The solicitation of Consents is hereby terminated as of November 30, 1999,
at 5:00 p.m. Eastern Time (the "Expiration Date"). The solicitation of Consents
has been terminated in response to the recent change of control of the
Partnership. According to the Current Report on Form 8-K filed on November 10,
1999, the Partnership's managing general partner is now owned and controlled by
Bond Purchase, L.L.C., which beneficially owns 654 limited partnership units of
the Partnership.
Millenium received Consents with respect to 6,317 limited partnership units
(approximately 47% of the outstanding units). Of the Consents received, 95% were
voted in favor of Millenium's proposals.

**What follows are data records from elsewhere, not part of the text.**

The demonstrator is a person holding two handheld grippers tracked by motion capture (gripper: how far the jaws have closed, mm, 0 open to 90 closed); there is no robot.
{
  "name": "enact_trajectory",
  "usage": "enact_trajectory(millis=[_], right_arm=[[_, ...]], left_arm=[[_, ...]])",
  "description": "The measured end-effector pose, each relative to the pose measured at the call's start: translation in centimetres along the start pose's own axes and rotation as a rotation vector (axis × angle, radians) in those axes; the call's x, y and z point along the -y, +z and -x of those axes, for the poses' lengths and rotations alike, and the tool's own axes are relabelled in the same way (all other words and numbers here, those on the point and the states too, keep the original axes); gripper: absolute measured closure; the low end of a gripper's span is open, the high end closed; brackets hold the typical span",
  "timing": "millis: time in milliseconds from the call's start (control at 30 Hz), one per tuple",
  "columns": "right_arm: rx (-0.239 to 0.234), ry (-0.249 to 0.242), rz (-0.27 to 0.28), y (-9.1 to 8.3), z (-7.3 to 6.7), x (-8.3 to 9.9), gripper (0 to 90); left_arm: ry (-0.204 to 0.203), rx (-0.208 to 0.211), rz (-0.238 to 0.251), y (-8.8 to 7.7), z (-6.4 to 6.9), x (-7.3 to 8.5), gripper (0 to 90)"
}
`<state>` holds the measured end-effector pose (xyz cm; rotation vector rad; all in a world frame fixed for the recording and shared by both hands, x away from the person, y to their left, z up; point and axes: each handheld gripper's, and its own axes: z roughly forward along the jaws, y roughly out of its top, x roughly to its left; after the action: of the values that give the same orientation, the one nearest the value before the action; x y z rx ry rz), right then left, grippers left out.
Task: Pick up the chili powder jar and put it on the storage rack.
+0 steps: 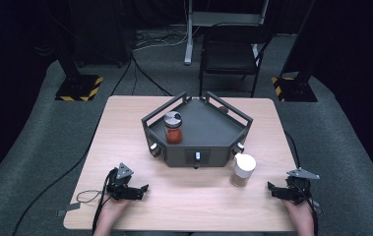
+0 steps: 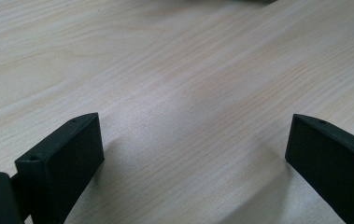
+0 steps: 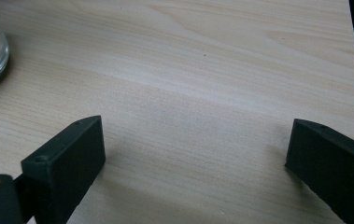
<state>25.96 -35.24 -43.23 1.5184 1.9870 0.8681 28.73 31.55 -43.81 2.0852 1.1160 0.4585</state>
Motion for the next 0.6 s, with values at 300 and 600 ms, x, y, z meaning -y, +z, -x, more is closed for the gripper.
enact_trajectory(millis=[300, 600], right_arm=[[0.001, -0.002, 0.000, -0.01, 0.00, -0.01, 3.5], [0.001, -0.002, -0.001, -0.01, 0.00, -0.01, 3.5]], left_arm=[[0.014, -0.012, -0.008, 0.08, 0.33, -0.15, 3.4], [0.014, -0.012, -0.008, 0.08, 0.34, -0.15, 3.4]])
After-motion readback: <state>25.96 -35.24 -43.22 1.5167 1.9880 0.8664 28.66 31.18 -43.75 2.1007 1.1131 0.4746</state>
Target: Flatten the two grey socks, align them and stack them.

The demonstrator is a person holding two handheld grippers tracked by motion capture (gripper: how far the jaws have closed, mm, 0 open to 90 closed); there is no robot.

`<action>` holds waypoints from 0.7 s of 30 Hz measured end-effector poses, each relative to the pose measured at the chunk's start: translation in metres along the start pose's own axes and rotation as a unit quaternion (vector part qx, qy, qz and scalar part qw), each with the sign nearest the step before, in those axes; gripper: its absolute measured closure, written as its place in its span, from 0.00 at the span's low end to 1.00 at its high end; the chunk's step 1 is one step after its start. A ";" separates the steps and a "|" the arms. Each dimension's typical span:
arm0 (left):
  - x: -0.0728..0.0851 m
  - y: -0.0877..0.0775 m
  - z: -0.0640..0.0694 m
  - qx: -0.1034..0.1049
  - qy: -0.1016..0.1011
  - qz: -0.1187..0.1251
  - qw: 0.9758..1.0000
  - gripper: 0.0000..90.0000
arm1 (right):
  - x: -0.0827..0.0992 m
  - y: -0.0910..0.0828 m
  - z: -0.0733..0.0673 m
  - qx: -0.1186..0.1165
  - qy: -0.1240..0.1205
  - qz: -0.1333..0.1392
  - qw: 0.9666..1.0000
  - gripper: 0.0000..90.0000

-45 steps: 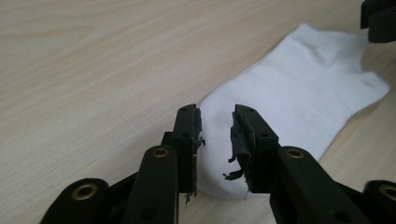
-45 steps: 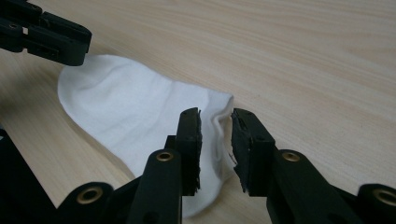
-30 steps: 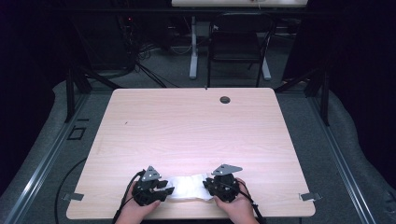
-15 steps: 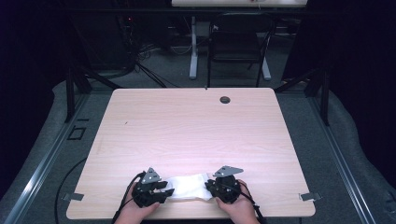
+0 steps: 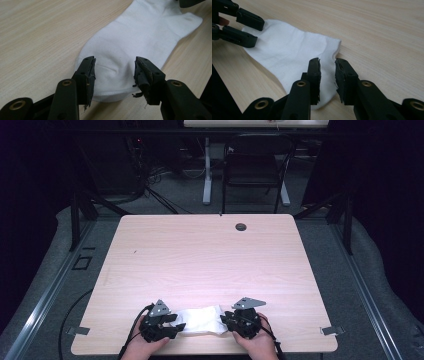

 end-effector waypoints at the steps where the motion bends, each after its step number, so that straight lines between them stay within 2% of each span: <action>1: -0.001 -0.001 -0.001 -0.002 -0.007 0.006 1.000 0.55 | -0.001 -0.002 0.001 -0.001 -0.001 0.004 1.000 0.81; 6: -0.007 -0.009 -0.004 -0.001 -0.013 0.023 1.000 0.52 | -0.004 -0.007 0.004 0.001 0.008 0.015 1.000 0.80; 9: -0.008 -0.012 -0.007 -0.003 -0.013 0.026 1.000 0.52 | -0.005 -0.009 0.005 -0.002 0.008 0.019 1.000 0.80; 15: -0.008 -0.018 -0.014 -0.007 -0.022 0.031 0.999 0.52 | -0.005 -0.012 -0.004 -0.008 -0.011 0.017 1.000 0.81; 21: -0.008 -0.023 -0.019 -0.011 -0.030 0.036 0.999 0.52 | -0.002 -0.015 -0.012 -0.002 -0.031 0.006 0.999 0.81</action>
Point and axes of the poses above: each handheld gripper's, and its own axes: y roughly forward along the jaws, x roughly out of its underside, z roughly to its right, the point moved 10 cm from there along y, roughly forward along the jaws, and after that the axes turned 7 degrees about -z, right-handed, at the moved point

Millenium believes it would have
received more Consents, but the Partnership's former general partners refused to
provide Millenium's affiliates with a current list of limited partners even
though they were legally obligated to do so.
THE SECURITIES AND EXCHANGE COMMISSION HAS NOT PASSED UPON THE ACCURACY OR
ADEQUACY OF THE INFORMATION CONTAINED IN THIS DOCUMENT. ANY REPRESENTATION TO
THE CONTRARY IS UNLAWFUL.
This Solicitation of Consents has expired at
5:00 p.m. Eastern Time on November 30, 1999.